Exercise instructions — In the listing below, find the line holding "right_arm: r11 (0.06" and the line holding "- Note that". Write out those two lines and all lines between, exactly, and nothing more.

○ ○ ○ ○ ○ ○ ○

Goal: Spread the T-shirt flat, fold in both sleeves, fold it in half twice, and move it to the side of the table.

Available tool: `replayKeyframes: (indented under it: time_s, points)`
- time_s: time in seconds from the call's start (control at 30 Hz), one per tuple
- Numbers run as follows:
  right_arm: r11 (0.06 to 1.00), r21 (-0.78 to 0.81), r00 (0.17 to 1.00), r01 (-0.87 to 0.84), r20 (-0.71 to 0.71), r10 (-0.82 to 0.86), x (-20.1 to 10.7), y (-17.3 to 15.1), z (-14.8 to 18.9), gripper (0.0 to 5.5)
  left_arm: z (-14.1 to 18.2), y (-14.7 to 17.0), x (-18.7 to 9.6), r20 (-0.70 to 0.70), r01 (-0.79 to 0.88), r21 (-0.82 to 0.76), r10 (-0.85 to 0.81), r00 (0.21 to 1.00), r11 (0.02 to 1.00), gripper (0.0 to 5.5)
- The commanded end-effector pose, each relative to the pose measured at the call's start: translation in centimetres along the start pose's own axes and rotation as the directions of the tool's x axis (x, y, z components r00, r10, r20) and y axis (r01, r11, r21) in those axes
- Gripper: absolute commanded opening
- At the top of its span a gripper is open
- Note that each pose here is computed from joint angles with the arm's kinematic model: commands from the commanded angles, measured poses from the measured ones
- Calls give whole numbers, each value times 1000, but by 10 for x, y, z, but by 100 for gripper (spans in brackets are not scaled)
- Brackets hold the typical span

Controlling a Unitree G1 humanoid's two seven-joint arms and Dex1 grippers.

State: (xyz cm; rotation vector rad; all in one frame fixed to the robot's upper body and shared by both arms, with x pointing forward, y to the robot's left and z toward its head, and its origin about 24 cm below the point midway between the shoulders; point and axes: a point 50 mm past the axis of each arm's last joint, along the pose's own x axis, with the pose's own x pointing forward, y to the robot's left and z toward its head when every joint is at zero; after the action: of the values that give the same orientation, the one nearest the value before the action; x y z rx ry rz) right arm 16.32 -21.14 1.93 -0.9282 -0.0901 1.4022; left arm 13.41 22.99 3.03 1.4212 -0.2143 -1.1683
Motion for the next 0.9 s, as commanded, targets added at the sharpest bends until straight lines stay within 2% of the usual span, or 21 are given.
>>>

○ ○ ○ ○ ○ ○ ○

Exercise output —
  right_arm: r11 (0.06 to 1.00), r21 (-0.78 to 0.81), r00 (0.17 to 1.00), r01 (-0.87 to 0.84), r20 (-0.71 to 0.71), r10 (-0.82 to 0.86), x (-20.1 to 10.7), y (-17.3 to 15.1), z (-14.8 to 18.9), gripper (0.0 to 5.5)
  left_arm: z (-14.1 to 18.2), y (-14.7 to 17.0), x (-18.7 to 9.6), r20 (-0.70 to 0.70), r01 (-0.79 to 0.88), r21 (-0.82 to 0.76), r10 (-0.85 to 0.81), r00 (0.21 to 1.00), r11 (0.02 to 1.00), gripper (0.0 to 5.5)
- The commanded end-effector pose, each relative to the pose measured at the call's start: translation in centimetres along the start pose's own axes and rotation as the directions of the tool's x axis (x, y, z components r00, r10, r20) and y axis (r01, r11, r21) in those axes
- Gripper: absolute commanded opening
- At the top of its span a gripper is open
- Note that each pose here is computed from joint angles with the arm's kinematic model: commands from the commanded angles, measured poses from the measured ones

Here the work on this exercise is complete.